Claims in respect of any other amounts payable in respect of the Bonds will become void unless made within 10 years following the due date for payment thereof.
Purchase and Cancellation
Cancellation of any Bond represented by the Global Bond which is required by the Conditions to be cancelled will be effected by an appropriate entry in the register maintained in respect of the Bonds by or on behalf of the Paying, Transfer and Exchange Agent.
Exchange at the Option of the Holder
For so long as the Global Bond is held on behalf of any one or more of Euroclear, Clearstream, Luxembourg or any alternative clearing system, Exchange Rights (as defined in the Conditions) may be exercised as against the Issuer at any time during the Exchange Period, except as otherwise provided in the Conditions, by the presentation to or to the order of the Fiscal Agent of the Global Bond, together with one or more Exchange Notices duly completed by or on behalf of a holder of a book-entry interest, in accordance with the standard procedures for Euroclear and/or Clearstream, Luxembourg and/or any alternative clearing system (which may include notice being given on such accountholder’s instructions by Euroclear and/or Clearstream, Luxembourg and/or any alternative clearing system or any common depositary for them to the Fiscal Agent by electronic means) and in a form acceptable to Euroclear and/or Clearstream, Luxembourg and/or any alternative clearing system.

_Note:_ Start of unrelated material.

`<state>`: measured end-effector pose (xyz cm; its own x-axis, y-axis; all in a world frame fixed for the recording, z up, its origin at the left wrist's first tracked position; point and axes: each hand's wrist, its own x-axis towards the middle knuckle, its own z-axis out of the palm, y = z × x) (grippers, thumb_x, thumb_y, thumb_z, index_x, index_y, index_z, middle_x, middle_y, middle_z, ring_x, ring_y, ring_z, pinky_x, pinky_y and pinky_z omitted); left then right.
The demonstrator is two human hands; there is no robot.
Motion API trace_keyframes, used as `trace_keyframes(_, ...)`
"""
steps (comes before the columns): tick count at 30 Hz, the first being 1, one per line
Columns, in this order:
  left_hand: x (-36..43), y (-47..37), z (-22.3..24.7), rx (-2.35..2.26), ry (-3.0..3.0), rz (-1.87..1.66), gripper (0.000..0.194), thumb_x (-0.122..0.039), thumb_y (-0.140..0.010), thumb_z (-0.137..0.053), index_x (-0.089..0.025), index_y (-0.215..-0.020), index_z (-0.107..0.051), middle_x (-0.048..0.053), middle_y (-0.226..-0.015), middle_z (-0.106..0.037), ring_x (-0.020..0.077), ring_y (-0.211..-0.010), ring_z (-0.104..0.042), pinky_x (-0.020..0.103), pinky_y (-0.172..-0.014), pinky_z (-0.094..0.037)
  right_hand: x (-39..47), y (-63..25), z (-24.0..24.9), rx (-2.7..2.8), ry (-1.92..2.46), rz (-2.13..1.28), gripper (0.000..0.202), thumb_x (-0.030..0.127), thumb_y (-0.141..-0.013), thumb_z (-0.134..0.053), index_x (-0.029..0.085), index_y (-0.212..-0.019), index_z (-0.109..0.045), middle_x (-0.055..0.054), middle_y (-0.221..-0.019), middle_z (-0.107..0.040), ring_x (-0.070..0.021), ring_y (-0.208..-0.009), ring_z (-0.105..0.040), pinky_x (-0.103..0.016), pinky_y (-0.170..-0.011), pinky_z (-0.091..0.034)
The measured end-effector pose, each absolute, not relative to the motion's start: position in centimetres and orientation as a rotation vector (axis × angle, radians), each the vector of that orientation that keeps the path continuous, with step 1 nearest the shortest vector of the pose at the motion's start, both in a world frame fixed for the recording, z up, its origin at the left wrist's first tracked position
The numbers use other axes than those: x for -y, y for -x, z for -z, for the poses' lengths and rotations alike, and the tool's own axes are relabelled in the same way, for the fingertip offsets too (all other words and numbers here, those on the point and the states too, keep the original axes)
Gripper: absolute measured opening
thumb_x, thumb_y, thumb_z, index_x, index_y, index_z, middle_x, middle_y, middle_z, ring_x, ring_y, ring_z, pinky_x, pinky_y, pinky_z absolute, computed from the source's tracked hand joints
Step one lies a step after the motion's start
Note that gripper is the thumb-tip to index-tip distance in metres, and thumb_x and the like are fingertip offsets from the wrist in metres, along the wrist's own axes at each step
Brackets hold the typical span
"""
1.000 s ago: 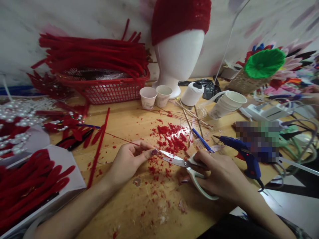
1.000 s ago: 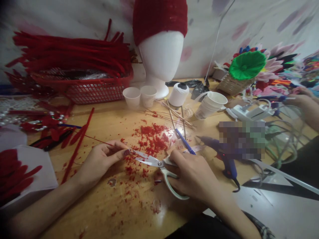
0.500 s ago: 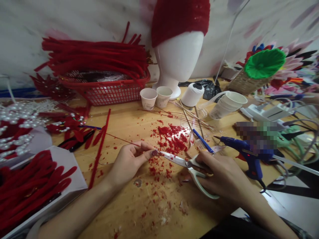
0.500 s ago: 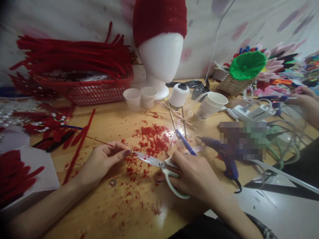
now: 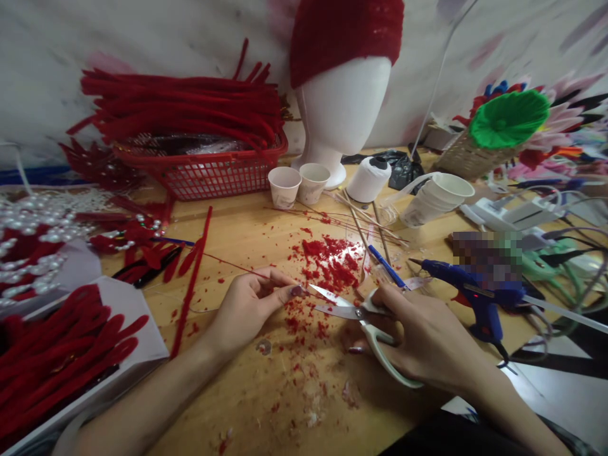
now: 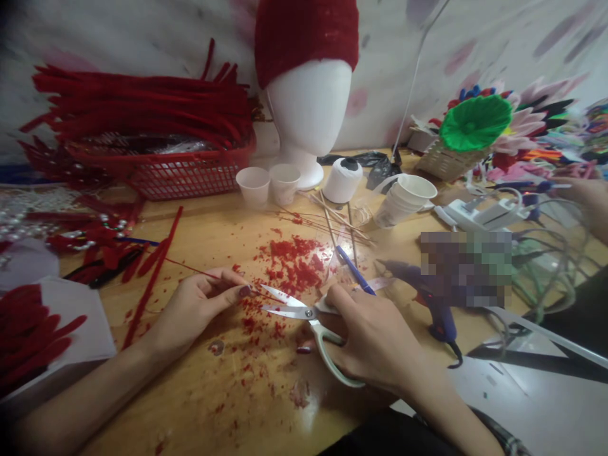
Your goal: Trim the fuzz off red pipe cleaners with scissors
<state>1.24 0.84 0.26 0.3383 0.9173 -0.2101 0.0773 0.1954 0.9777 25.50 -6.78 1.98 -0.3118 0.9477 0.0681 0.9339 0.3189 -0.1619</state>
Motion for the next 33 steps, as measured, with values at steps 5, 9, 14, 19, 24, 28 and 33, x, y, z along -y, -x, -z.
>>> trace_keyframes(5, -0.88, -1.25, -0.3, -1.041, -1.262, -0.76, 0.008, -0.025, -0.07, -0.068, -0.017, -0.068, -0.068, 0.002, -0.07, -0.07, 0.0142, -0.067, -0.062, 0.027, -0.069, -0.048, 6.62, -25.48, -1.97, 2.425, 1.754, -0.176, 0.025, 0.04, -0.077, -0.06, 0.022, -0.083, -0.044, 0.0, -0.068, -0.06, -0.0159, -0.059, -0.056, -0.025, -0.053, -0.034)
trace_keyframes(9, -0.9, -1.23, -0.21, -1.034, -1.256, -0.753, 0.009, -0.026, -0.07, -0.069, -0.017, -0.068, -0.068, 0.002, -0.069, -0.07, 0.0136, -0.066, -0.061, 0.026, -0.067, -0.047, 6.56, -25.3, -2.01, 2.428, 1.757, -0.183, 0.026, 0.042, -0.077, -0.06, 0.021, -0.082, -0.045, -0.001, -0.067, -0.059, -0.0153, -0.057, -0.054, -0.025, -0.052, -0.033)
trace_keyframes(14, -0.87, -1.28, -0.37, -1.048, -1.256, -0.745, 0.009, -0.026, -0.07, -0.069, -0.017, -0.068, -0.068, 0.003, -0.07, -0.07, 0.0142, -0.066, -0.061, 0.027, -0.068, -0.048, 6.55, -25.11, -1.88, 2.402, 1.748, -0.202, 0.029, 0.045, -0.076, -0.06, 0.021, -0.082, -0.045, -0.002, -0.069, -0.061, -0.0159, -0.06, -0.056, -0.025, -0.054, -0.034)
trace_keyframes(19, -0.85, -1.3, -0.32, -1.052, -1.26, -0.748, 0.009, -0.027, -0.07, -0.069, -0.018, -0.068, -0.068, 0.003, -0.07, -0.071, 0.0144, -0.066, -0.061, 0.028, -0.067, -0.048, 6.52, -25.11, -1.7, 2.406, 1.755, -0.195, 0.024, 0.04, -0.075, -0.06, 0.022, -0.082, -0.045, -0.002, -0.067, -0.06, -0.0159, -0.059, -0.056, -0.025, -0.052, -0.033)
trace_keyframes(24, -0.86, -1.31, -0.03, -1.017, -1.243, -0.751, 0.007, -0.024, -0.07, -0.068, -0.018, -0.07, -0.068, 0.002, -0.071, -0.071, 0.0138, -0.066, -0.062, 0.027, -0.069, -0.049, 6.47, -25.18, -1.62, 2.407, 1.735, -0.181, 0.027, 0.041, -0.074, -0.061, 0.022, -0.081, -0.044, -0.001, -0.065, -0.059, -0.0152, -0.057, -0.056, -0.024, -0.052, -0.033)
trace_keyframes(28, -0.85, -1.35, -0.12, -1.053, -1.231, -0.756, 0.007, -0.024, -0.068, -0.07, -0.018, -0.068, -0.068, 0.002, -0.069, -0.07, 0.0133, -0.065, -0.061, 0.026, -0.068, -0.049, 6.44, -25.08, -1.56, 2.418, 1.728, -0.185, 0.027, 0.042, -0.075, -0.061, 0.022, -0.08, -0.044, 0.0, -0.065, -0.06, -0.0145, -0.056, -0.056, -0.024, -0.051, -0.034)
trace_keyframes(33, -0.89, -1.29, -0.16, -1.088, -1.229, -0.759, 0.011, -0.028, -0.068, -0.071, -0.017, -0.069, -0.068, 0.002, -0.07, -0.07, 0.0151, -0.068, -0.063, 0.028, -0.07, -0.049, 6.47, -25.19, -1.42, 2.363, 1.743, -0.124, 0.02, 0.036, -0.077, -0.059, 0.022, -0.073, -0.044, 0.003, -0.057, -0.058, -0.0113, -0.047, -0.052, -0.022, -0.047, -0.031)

Exchange at the Option of the Issuer
Subject to the requirements of Euroclear, Clearstream, Luxembourg or any alternative clearing system, the options of the Issuer provided for in the Conditions shall be exercised by the Issuer giving notice to the Bondholders in accordance with the Conditions.
The following legend appears on the Global Bonds and will appear on any definitive Bonds which have an original maturity of more than one year and on all interest coupons relating to such Bonds:
"THE BONDS REPRESENTED BY THIS CERTIFICATE HAVE NOT BEEN REGISTERED UNDER THE U.S. SECURITIES ACT OF 1933, AS AMENDED (THE “SECURITIES ACT”) OR WITH ANY SECURITIES REGULATORY AUTHORITY OF ANY STATE OR OTHER JURISDICTION OF THE UNITED STATES AND MAY NOT BE OFFERED, SOLD, PLEDGED OR OTHERWISE TRANSFERRED UNDER THE SECURITIES ACT EXCEPT IN AN OFFSHORE TRANSACTION IN ACCORDANCE WITH RULE 903 OR RULE 904 OF REGULATION S UNDER THE SECURITIES ACT."
Bonds which are represented by a Global Bond will only be transferable in accordance with the rules and procedures for the time being of Euroclear or Clearstream, Luxembourg, as the case may be.